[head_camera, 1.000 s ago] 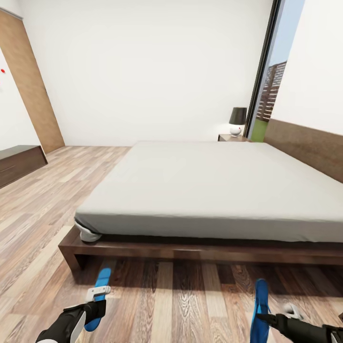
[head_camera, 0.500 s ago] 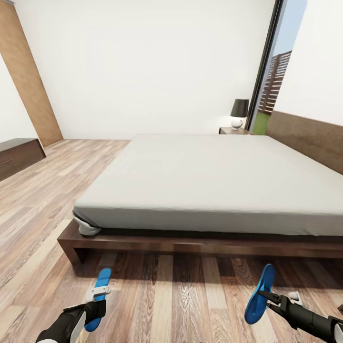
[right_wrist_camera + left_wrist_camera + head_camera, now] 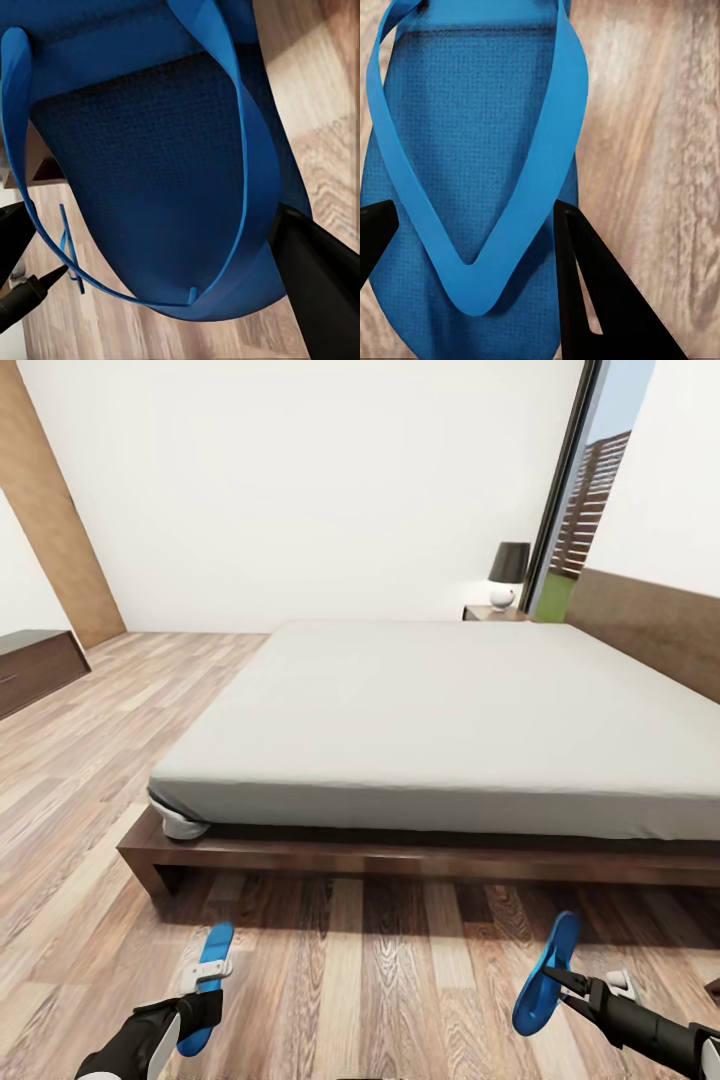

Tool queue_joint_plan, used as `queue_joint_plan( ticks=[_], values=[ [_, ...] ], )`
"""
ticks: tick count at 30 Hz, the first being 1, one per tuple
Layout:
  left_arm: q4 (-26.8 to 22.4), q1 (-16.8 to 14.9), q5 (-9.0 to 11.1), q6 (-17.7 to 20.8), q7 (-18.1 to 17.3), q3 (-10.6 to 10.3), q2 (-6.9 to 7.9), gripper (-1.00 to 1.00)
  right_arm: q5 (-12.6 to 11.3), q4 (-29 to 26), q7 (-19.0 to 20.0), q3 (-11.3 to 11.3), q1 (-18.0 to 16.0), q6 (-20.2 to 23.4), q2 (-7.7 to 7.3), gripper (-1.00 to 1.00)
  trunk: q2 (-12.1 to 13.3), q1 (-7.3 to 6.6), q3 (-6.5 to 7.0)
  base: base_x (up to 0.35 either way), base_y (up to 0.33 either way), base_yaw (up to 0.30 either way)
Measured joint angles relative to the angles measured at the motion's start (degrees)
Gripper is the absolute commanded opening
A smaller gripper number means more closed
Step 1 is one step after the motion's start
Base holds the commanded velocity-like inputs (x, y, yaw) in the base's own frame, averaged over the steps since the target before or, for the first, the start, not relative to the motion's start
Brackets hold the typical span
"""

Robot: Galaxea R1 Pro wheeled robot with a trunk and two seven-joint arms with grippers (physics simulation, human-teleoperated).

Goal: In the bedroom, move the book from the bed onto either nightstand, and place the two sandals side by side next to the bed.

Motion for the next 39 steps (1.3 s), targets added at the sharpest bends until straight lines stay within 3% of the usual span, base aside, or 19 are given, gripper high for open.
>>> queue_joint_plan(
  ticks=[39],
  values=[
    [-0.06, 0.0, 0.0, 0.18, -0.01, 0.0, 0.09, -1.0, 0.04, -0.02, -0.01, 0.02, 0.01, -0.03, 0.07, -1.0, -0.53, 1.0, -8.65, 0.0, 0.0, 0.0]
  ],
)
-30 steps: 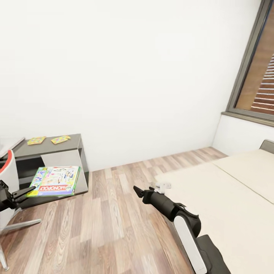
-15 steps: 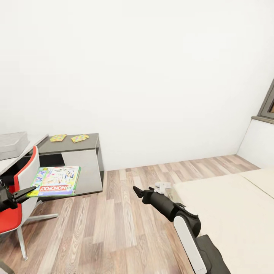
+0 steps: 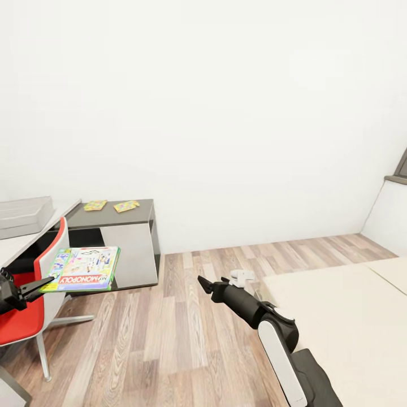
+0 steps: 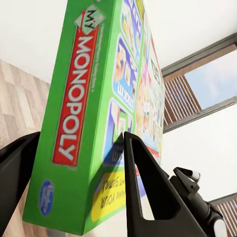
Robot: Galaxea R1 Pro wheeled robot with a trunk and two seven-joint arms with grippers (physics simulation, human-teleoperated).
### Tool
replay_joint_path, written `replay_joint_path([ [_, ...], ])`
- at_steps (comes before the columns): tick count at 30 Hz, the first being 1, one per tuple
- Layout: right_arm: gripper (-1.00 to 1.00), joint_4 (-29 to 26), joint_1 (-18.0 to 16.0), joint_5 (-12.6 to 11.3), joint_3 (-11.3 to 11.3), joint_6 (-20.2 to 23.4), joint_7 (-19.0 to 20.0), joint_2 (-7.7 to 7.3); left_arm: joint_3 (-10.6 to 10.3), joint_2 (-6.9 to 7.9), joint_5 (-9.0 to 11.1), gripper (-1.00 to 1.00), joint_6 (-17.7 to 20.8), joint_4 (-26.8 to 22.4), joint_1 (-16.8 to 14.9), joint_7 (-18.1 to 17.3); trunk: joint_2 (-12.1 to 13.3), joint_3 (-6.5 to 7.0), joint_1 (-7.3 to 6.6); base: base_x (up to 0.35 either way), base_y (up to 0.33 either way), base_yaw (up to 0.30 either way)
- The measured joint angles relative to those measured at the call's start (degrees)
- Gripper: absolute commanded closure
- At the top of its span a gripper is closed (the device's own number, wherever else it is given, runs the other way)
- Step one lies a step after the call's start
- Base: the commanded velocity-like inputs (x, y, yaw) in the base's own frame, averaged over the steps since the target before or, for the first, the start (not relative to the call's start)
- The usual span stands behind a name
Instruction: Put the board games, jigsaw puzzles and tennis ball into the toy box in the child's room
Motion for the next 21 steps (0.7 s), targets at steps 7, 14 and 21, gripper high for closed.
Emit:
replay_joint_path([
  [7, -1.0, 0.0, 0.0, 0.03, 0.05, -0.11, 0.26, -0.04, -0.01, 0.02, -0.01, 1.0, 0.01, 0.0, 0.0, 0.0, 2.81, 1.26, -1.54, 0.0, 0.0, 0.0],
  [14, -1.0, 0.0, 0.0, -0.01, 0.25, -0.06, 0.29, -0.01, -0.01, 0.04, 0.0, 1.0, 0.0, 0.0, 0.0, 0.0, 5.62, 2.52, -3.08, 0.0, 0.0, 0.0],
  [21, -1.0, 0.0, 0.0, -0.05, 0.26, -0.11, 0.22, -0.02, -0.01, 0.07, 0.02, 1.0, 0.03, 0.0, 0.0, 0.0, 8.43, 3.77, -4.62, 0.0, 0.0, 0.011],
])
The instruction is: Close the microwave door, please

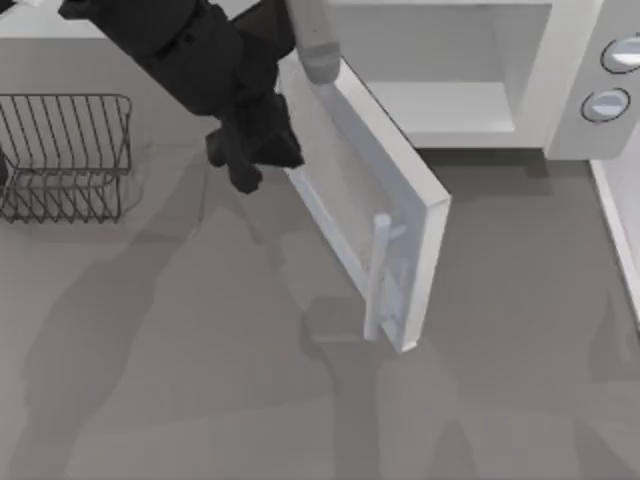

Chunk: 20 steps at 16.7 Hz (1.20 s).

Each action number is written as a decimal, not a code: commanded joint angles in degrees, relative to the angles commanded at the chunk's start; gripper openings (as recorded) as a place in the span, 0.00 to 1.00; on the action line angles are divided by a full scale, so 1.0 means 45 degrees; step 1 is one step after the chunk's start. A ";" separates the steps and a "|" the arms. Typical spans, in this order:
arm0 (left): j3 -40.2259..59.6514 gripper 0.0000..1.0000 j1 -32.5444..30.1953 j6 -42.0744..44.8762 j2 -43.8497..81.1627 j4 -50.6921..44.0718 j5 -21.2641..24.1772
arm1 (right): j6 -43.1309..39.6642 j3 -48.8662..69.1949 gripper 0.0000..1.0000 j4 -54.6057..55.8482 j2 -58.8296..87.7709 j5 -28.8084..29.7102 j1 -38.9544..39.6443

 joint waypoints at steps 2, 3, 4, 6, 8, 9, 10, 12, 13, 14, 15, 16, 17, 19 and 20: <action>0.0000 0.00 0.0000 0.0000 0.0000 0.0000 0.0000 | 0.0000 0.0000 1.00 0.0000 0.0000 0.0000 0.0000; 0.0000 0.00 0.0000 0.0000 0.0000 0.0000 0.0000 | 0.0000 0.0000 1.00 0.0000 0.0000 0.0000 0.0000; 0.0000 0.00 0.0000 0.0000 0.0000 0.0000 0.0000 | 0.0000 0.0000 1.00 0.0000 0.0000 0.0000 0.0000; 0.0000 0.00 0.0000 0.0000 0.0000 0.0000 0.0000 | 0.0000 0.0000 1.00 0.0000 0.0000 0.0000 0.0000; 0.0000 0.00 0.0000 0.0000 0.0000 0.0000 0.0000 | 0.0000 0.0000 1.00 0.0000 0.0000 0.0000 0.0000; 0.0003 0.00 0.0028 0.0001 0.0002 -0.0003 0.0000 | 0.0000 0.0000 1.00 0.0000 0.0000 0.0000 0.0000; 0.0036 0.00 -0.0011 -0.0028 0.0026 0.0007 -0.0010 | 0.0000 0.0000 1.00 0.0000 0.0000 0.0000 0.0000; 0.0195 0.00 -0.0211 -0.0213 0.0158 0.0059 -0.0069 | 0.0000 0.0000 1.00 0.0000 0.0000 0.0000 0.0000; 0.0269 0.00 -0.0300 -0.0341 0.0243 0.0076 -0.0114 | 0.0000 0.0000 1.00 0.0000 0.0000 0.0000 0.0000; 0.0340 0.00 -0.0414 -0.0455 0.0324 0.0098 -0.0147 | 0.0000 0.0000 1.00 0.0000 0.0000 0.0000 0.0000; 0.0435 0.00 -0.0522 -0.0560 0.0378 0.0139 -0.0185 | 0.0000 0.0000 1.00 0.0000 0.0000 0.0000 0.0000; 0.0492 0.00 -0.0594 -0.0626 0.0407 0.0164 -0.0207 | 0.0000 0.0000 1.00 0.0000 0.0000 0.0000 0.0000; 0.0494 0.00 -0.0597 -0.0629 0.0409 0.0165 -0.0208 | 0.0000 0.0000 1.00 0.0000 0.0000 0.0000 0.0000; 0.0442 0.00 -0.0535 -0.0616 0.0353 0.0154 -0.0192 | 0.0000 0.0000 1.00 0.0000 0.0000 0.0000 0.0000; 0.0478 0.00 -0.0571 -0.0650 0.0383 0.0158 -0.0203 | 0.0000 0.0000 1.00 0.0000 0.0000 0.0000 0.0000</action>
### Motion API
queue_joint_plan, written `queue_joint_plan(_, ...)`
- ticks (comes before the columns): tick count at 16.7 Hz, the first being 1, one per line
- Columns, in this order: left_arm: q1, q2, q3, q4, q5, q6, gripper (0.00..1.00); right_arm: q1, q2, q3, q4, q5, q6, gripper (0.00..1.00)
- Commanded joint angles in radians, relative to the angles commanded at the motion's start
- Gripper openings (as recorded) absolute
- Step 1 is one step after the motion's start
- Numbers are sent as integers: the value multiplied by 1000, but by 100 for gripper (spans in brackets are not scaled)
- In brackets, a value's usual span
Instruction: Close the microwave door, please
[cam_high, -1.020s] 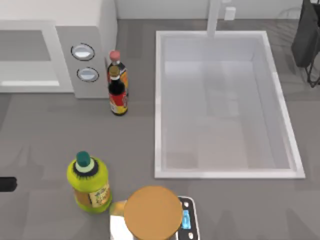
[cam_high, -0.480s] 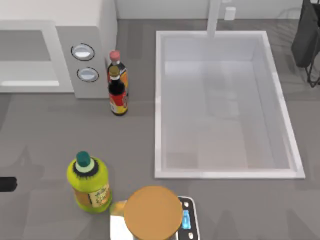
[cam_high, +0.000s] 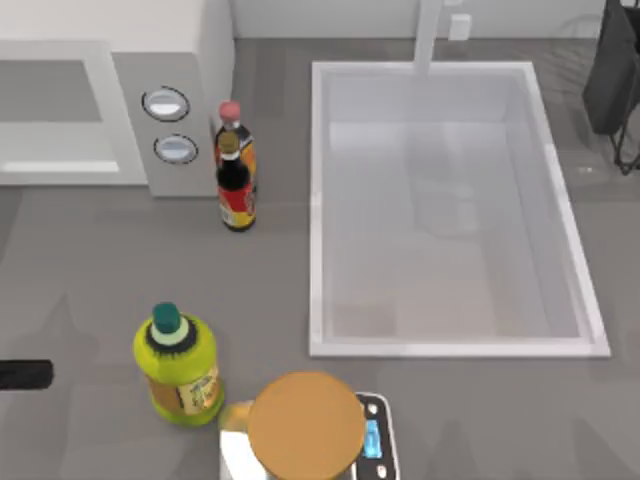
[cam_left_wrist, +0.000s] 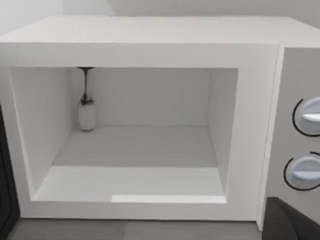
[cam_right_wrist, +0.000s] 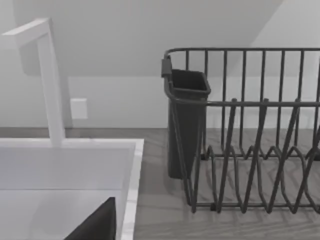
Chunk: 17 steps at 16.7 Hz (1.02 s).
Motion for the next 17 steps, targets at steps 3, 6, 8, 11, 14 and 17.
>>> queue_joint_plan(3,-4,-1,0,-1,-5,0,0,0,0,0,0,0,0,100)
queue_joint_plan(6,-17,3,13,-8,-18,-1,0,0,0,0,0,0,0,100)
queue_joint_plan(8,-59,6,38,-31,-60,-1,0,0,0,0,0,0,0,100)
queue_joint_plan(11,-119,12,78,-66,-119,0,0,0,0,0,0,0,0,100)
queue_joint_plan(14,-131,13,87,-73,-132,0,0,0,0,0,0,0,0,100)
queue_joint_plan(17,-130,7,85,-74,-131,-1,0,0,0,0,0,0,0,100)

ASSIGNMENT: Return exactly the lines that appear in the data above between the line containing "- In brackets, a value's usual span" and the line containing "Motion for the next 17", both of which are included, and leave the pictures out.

EXERCISE ANSWER:
- In brackets, a value's usual span
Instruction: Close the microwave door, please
[cam_high, -1.020s] 
[cam_high, -0.480s] 
[cam_high, +0.000s] 
[cam_left_wrist, +0.000s] 
[cam_right_wrist, +0.000s] 
Chunk: 17 steps at 16.7 Hz (1.02 s).
Motion for the next 17 steps, targets at steps 3, 6, 8, 11, 14 and 17.

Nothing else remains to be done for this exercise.